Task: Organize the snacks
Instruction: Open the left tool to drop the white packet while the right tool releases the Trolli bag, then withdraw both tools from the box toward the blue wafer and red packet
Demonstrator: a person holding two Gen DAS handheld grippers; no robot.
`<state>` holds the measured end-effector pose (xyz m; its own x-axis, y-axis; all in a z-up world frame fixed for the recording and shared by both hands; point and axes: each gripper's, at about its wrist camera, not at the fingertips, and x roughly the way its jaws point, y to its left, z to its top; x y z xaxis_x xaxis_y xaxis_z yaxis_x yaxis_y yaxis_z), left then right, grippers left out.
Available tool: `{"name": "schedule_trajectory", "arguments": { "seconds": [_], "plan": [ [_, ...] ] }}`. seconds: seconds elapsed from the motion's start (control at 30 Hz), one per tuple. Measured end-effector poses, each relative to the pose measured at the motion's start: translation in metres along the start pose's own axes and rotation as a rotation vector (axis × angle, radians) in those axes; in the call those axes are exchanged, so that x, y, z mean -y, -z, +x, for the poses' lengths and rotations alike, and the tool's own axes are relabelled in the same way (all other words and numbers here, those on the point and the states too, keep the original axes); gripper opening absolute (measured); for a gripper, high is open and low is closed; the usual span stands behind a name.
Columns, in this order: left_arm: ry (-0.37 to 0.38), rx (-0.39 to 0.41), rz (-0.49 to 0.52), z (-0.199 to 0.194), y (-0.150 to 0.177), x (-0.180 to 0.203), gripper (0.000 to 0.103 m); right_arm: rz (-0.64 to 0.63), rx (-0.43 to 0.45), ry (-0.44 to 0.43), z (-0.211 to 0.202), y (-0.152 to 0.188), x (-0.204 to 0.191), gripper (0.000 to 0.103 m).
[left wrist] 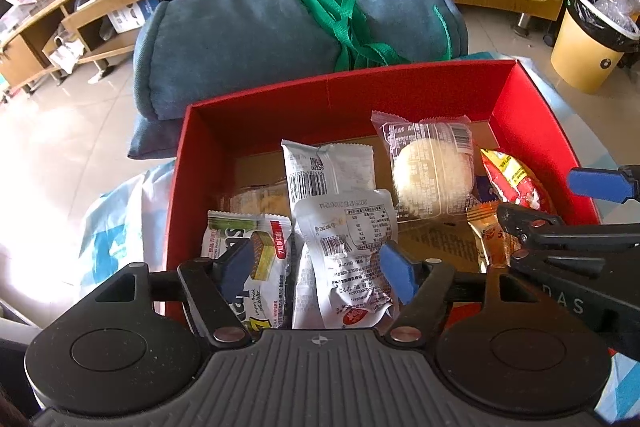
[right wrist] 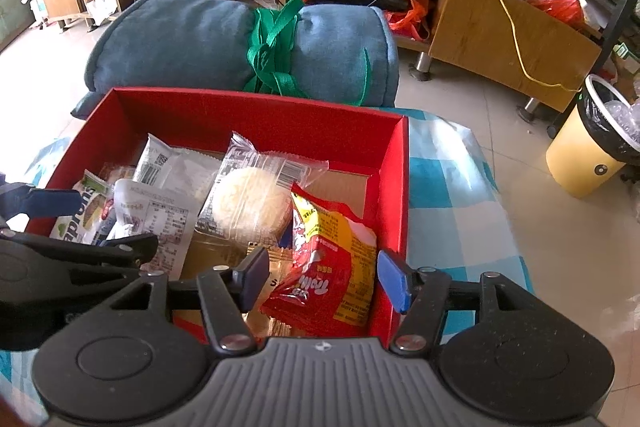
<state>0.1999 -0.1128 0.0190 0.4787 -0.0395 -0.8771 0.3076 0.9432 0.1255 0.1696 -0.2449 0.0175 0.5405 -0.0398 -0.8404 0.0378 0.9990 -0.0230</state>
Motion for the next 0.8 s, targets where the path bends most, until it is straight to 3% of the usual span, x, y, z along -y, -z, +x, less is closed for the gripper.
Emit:
{"name": "schedule_trajectory", "arguments": {
  "seconds": [0.47, 0.8],
  "plan": [
    [0.033, 0.026, -0.003, -0.021, 0.007, 0.001, 0.081, -0.005, 0.030, 0.006, -0.028, 0.009, 0.006, 0.060],
    [0.105, 0.038, 0.021, -0.043, 0.023, 0.018, 0.083, 0.002, 0.019, 0.031, -0.056, 0.040, 0.020, 0.061]
  ]
}}
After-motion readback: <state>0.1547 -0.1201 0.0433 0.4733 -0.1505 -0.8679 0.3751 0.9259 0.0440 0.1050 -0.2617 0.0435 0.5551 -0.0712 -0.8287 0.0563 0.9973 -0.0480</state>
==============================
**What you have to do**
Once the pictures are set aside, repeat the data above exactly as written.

**Answer below**
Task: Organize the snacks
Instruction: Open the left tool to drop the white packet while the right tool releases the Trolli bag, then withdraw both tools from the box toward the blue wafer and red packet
Demonstrator: a person holding two Gen DAS handheld grippers; no robot.
`<state>` holds the measured end-effector pose (xyz m; its own x-axis, y-axis; all in a z-up world frame fixed for the recording and shared by both hands; point and axes: each gripper's, at about its wrist camera, not at the fingertips, and x roughly the way its jaws point, y to its left, z to its top; x y z xaxis_x xaxis_y xaxis_z yaxis_x yaxis_y yaxis_z), left then right, grippers left out.
Available tool: `{"name": "schedule_trajectory", "arguments": { "seconds": [_], "plan": [ [_, ...] ] }}`. seconds: seconds elapsed from the motion's start (control at 30 Hz), one per tuple. Measured end-effector poses, each relative to the pose measured at the motion's start: translation in metres along the start pose's own axes and rotation as a rotation vector (axis × angle, radians) in those axes; in the call those axes are exchanged, so that x, y, z mean -y, -z, +x, for the poses' lengths and rotations alike, and the tool's own axes are relabelled in the same way (all other words and numbers here, those on the point and the states too, keep the original axes); gripper opening absolute (measured); for a gripper, high is open and low is closed; the usual span stands behind a name.
Columns, in this order: left_arm: ry (-0.37 to 0.38), rx (-0.39 to 0.41), rz (-0.49 to 0.52), z (-0.199 to 0.194), y (-0.150 to 0.177), x (-0.180 to 0.203), gripper (0.000 to 0.103 m); right_arm: rz (-0.64 to 0.63), rx (-0.43 to 0.45), ry (-0.44 to 0.43), z (-0.211 to 0.202), y (-0.152 to 0.188), x (-0.204 to 0.191), gripper (0.000 to 0.103 m).
[left wrist] 
[right wrist] 
<state>0.1999 -0.1128 0.0190 0.4787 -0.0395 -0.8771 0.3076 0.9432 0.1255 0.1696 -0.2449 0.0175 0.5405 -0.0398 -0.8404 0.0378 0.9990 -0.0230</state>
Motion for the next 0.8 s, targets where the path bends most, until it is straight to 3% of the usual span, x, y, z along -y, -z, +x, less is closed for the gripper.
Emit:
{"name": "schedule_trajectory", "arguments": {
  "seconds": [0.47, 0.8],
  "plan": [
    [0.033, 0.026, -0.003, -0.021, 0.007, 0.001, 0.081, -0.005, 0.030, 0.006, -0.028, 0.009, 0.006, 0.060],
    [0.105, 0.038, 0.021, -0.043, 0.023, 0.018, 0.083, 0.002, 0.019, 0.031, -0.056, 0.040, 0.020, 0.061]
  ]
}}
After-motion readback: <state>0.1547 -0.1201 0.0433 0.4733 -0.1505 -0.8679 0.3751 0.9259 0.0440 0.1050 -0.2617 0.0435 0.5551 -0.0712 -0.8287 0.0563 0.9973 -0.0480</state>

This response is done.